-- Your instructions --
Restate word for word the lines in the listing below, starting at the line containing "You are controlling" and ending at the line containing "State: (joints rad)", both included; leave out the rest.

-- Data block --
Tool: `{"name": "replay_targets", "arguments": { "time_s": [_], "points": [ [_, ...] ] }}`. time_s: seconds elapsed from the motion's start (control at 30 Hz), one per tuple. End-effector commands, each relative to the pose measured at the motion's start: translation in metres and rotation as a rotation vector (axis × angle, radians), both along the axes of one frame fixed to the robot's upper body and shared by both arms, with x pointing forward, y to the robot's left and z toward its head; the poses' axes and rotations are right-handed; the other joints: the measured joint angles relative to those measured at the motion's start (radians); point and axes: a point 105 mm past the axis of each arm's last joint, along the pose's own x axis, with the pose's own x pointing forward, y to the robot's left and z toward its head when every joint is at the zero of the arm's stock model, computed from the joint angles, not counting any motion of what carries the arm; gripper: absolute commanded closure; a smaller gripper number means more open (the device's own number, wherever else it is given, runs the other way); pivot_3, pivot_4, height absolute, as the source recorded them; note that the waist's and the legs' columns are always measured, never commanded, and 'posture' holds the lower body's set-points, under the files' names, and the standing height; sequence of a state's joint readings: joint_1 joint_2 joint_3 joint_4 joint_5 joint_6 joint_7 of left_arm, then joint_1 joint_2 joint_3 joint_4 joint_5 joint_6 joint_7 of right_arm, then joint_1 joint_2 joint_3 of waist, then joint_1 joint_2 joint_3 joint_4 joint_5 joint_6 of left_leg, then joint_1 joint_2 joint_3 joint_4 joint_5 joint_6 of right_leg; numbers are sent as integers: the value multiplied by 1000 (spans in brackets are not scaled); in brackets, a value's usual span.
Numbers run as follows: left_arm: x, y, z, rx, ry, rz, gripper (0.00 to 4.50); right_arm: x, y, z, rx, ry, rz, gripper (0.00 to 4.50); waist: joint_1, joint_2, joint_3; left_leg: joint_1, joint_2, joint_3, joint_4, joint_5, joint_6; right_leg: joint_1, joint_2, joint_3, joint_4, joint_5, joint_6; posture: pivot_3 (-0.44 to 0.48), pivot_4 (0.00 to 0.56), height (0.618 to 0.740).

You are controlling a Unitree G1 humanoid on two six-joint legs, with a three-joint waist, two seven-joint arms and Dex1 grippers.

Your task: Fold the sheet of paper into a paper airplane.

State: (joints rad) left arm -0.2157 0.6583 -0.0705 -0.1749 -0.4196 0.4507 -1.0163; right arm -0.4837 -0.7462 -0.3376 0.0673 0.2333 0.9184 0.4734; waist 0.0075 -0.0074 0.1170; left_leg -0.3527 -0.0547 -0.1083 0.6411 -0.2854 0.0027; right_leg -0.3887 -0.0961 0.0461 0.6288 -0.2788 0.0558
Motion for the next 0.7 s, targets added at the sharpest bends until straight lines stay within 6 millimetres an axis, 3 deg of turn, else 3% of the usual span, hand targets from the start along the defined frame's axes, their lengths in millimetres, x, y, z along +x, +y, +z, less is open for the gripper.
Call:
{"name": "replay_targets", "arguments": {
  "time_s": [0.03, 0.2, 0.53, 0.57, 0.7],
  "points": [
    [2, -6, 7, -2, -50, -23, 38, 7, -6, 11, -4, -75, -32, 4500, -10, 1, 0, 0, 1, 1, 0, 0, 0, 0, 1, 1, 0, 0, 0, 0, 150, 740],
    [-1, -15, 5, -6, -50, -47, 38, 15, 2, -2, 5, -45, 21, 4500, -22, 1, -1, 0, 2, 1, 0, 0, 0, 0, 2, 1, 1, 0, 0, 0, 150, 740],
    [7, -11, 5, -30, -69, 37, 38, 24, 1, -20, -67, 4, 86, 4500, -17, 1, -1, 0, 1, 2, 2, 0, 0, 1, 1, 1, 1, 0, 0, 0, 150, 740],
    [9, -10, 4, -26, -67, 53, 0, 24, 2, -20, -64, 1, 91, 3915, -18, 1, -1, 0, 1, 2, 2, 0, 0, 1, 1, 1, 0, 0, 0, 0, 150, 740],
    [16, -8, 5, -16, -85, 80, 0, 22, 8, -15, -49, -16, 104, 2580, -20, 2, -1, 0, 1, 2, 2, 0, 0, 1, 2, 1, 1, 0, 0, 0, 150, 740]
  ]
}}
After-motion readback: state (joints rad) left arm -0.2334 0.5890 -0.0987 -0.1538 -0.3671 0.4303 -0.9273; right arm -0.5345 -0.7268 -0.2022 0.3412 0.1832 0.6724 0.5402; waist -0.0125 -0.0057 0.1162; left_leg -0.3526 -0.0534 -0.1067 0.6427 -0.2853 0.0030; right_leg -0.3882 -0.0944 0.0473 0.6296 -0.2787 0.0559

-- Written response --
You are controlling a Unitree G1 humanoid on two six-joint legs, with a three-joint waist, two seven-joint arms and Dex1 grippers.

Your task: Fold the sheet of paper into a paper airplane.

State: (joints rad) left arm -0.2157 0.6583 -0.0705 -0.1749 -0.4196 0.4507 -1.0163; right arm -0.4837 -0.7462 -0.3376 0.0673 0.2333 0.9184 0.4734; waist 0.0075 -0.0074 0.1170; left_leg -0.3527 -0.0547 -0.1083 0.6411 -0.2854 0.0027; right_leg -0.3887 -0.0961 0.0461 0.6288 -0.2788 0.0558

The exercise was worked through completely.